Não nasci em Brasília, mas lá passei os anos mais marcantes de minha vida. Cinco anos na infância, mais cinco na adolescência. Estou no Rio desde 1985, mas não me sinto cidadão do Rio. Chego a Brasília e digo: “Ah, aqui estão minhas raízes, eu reconheço o ar, as cores, o vento, os sons”. Virei gente em Brasília.
Tudo aconteceu a partir de 1979. Morava em um apartamento da 213 Sul, bloco K, com meu irmão Luís Otávio, com o Dinho (Ouro Preto, futuro líder do Capital Inicial) e com o Pedro, irmão do Bi Ribeiro (do Paralamas do Sucesso). Estávamos mais interessados em rock do que no vestibular. A música era a melhor linguagem para expressar o clima libertário e contestatório da redemocratização já em curso, a ditadura agonizando, a campanha das Diretas nas ruas.

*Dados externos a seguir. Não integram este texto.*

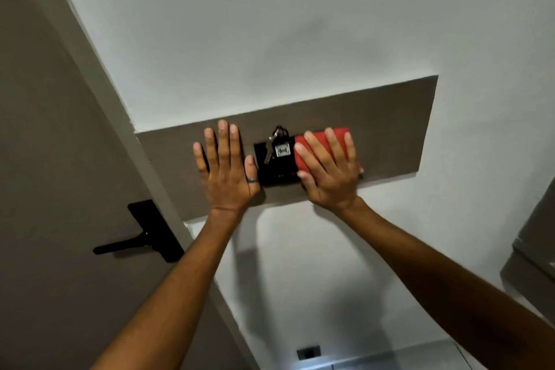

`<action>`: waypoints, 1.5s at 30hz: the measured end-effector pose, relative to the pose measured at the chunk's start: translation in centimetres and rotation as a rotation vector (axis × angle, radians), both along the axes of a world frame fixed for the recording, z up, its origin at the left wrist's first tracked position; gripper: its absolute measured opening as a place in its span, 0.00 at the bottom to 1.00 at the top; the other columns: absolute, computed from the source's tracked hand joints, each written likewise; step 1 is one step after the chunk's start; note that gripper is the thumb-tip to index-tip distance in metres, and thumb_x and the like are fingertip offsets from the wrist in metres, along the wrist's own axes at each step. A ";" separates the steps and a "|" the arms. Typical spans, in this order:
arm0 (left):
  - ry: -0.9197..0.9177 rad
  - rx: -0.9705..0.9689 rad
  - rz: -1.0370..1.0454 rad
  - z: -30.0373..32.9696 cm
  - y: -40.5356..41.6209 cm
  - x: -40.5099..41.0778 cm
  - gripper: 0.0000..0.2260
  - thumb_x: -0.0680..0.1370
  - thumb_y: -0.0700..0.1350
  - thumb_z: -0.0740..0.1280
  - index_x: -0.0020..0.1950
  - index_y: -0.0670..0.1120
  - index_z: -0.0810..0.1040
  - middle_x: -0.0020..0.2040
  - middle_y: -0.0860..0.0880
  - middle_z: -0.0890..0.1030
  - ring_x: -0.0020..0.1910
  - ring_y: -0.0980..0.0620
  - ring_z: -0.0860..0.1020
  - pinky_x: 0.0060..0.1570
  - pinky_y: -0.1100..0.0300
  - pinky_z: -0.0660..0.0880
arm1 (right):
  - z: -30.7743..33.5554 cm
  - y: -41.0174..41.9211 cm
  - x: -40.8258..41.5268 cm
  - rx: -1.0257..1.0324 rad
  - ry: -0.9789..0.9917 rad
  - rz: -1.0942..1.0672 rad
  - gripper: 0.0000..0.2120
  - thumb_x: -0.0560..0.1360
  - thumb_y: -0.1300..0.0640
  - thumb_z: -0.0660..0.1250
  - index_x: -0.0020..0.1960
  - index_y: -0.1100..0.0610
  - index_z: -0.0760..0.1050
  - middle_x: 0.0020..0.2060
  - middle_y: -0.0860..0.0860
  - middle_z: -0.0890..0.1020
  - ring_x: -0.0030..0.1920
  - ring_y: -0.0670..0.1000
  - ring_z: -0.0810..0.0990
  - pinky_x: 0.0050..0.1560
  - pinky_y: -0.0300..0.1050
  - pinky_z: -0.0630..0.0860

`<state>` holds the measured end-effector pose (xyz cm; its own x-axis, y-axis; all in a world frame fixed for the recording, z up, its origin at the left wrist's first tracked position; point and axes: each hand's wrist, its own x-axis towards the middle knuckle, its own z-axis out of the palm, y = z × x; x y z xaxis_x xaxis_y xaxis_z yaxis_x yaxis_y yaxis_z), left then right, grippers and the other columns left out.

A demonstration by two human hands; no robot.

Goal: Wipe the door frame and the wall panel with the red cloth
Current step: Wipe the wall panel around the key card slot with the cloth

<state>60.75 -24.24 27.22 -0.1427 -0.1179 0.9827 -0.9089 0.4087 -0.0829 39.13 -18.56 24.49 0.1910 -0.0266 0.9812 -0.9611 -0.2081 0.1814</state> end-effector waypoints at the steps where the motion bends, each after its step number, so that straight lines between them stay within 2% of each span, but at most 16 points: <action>1: -0.001 0.001 0.008 -0.1 0.2 -0.1 0.27 0.83 0.50 0.53 0.82 0.42 0.57 0.81 0.44 0.59 0.82 0.44 0.50 0.81 0.43 0.49 | -0.3 0.2 -1.6 -0.015 0.114 -0.036 0.22 0.86 0.46 0.56 0.74 0.52 0.76 0.72 0.55 0.78 0.76 0.63 0.73 0.76 0.68 0.67; 3: 0.002 -0.001 0.009 0.1 0.2 -0.2 0.28 0.83 0.51 0.53 0.81 0.42 0.57 0.81 0.45 0.58 0.83 0.44 0.49 0.81 0.42 0.49 | 0.2 0.0 -2.5 -0.004 0.082 -0.088 0.22 0.86 0.46 0.56 0.75 0.52 0.75 0.73 0.56 0.77 0.77 0.63 0.71 0.77 0.67 0.67; 6: -0.007 0.000 0.026 0.5 -0.1 -0.1 0.28 0.83 0.51 0.53 0.82 0.42 0.57 0.81 0.45 0.57 0.83 0.45 0.49 0.81 0.43 0.49 | 2.2 -1.1 2.0 -0.021 -0.409 -0.046 0.23 0.87 0.46 0.53 0.77 0.52 0.72 0.77 0.56 0.72 0.82 0.60 0.62 0.84 0.62 0.55; 7: -0.002 0.007 0.024 0.5 0.0 -0.1 0.28 0.83 0.51 0.53 0.81 0.42 0.57 0.81 0.45 0.58 0.83 0.45 0.49 0.81 0.43 0.49 | 2.4 -1.0 3.1 0.000 -0.428 -0.015 0.23 0.87 0.46 0.52 0.77 0.52 0.72 0.78 0.55 0.72 0.83 0.60 0.62 0.84 0.62 0.53; 11: -0.008 -0.013 0.000 0.0 0.1 -0.1 0.27 0.84 0.52 0.52 0.81 0.42 0.57 0.81 0.45 0.57 0.83 0.45 0.50 0.81 0.42 0.50 | 2.1 -1.0 -2.8 -0.020 0.130 -0.030 0.25 0.86 0.45 0.52 0.78 0.51 0.71 0.79 0.53 0.71 0.80 0.62 0.66 0.81 0.66 0.60; 15: -0.012 -0.005 0.014 0.4 -0.3 0.1 0.28 0.84 0.52 0.52 0.82 0.43 0.55 0.82 0.46 0.55 0.83 0.45 0.49 0.81 0.43 0.48 | 2.5 -1.6 -1.4 0.005 -0.215 -0.074 0.24 0.86 0.45 0.56 0.80 0.48 0.68 0.81 0.51 0.68 0.82 0.60 0.63 0.83 0.65 0.55; 19: -0.008 -0.015 0.001 -0.4 -0.1 0.1 0.28 0.84 0.52 0.53 0.82 0.42 0.56 0.82 0.46 0.57 0.83 0.44 0.50 0.81 0.43 0.49 | 1.5 -0.3 -3.9 -0.026 0.167 -0.028 0.24 0.85 0.43 0.58 0.77 0.51 0.73 0.76 0.54 0.75 0.78 0.61 0.70 0.78 0.67 0.65; 20: -0.014 -0.028 0.017 -0.3 -0.1 0.0 0.28 0.84 0.52 0.53 0.82 0.42 0.56 0.82 0.46 0.57 0.83 0.44 0.50 0.81 0.43 0.49 | 2.5 -0.2 -5.0 -0.038 0.156 -0.069 0.24 0.85 0.43 0.58 0.77 0.51 0.73 0.75 0.54 0.75 0.78 0.61 0.70 0.78 0.67 0.65; 23: -0.001 -0.014 0.025 0.4 -0.1 -0.2 0.28 0.83 0.51 0.54 0.82 0.42 0.57 0.81 0.45 0.57 0.83 0.44 0.50 0.81 0.43 0.48 | 4.1 -0.8 -1.5 0.042 -0.243 -0.084 0.23 0.87 0.44 0.54 0.80 0.48 0.69 0.79 0.51 0.70 0.83 0.59 0.62 0.83 0.64 0.55; 24: 0.003 0.001 0.013 0.3 0.2 -0.1 0.28 0.83 0.51 0.54 0.82 0.42 0.57 0.81 0.45 0.58 0.83 0.44 0.50 0.81 0.43 0.48 | 3.5 -0.7 0.6 0.078 -0.286 -0.065 0.24 0.87 0.44 0.52 0.80 0.48 0.68 0.80 0.50 0.69 0.83 0.58 0.60 0.84 0.64 0.53; 27: -0.015 0.024 0.016 0.2 0.4 0.0 0.28 0.84 0.52 0.53 0.82 0.42 0.56 0.81 0.44 0.59 0.83 0.45 0.49 0.81 0.43 0.47 | 0.0 0.1 1.9 0.098 -0.126 -0.013 0.24 0.87 0.45 0.52 0.78 0.52 0.70 0.77 0.52 0.73 0.82 0.60 0.64 0.83 0.63 0.55; 32: -0.020 0.061 0.032 0.8 0.8 -0.1 0.28 0.84 0.51 0.53 0.81 0.41 0.55 0.80 0.42 0.60 0.83 0.46 0.45 0.81 0.44 0.45 | -0.5 0.3 -2.0 0.032 0.116 -0.137 0.23 0.85 0.46 0.60 0.77 0.51 0.72 0.76 0.53 0.74 0.78 0.61 0.70 0.77 0.68 0.66; 37: -0.010 0.046 0.011 0.6 0.5 0.1 0.28 0.84 0.51 0.54 0.82 0.41 0.55 0.79 0.40 0.63 0.83 0.46 0.46 0.82 0.44 0.45 | 0.3 0.1 -1.0 0.091 0.014 -0.031 0.23 0.86 0.49 0.61 0.79 0.53 0.69 0.78 0.53 0.72 0.81 0.60 0.66 0.81 0.66 0.60; 41: -0.070 0.134 -0.007 -1.1 1.6 0.6 0.28 0.84 0.50 0.54 0.82 0.42 0.55 0.79 0.39 0.62 0.83 0.46 0.46 0.82 0.45 0.45 | -2.4 1.6 -1.4 0.101 0.059 -0.067 0.24 0.81 0.68 0.67 0.75 0.56 0.75 0.73 0.55 0.78 0.75 0.61 0.74 0.76 0.67 0.71; 43: -0.085 0.264 -0.045 -3.5 3.5 0.6 0.27 0.85 0.50 0.53 0.82 0.42 0.53 0.81 0.40 0.58 0.83 0.45 0.46 0.82 0.46 0.46 | -4.4 3.7 -2.9 0.245 0.051 -0.011 0.27 0.78 0.74 0.67 0.75 0.58 0.75 0.73 0.56 0.77 0.75 0.61 0.74 0.75 0.67 0.72; 45: -0.075 0.394 -0.078 -6.0 5.4 0.9 0.27 0.85 0.50 0.53 0.83 0.42 0.54 0.82 0.41 0.56 0.83 0.44 0.49 0.82 0.44 0.48 | -5.7 5.9 -3.4 0.410 -0.079 0.092 0.26 0.81 0.72 0.66 0.77 0.59 0.72 0.75 0.56 0.75 0.77 0.60 0.72 0.77 0.65 0.69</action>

Brasília não teve comícios como no Rio e em São Paulo, mas ali, onde era a sede simbólica da ditadura, o rock serviu de contraponto de protesto e de reivindicação. Lembro-me das noitadas no Cafofo, um bar improvisado no subsolo da Superquadra 408 Norte. O Aborto Elétrico incendiava a rapaziada com Que País é Esse?. Renato Russo cantava: “Nas favelas, no Senado, sujeira pra todo lado/Ninguém respeita a Constituição…” Eu, com 15 anos, na plateia, encantado.
Não é verdade que Brasília era uma cidade só de burocratas, alienada, que passou ao largo do processo da redemocratização. Marchamos – eu estava lá! – em direção ao Congresso no dia da votação da Diretas Já, em 1984. Uma manifestação enorme, intensa. Virou buzinaço e se espalhou. Lembro do general Newton Cruz, irritadíssimo, a cavalo, dando chicotadas nos automóveis que buzinavam.
Naqueles anos, entre 1979 e 1985, fiz parte de uma geração que criou cultura por meio da música e transformou Brasília. E Brasília continua se transformando, vigorosamente, cidade que vai muito além dessa política miúda do dia a dia e de sua aparência serena, acomodada.
Dado Villa-Lobos, 44 anos, cantor, compositor e guitarrista, ex-integrante do grupo Legião Urbana.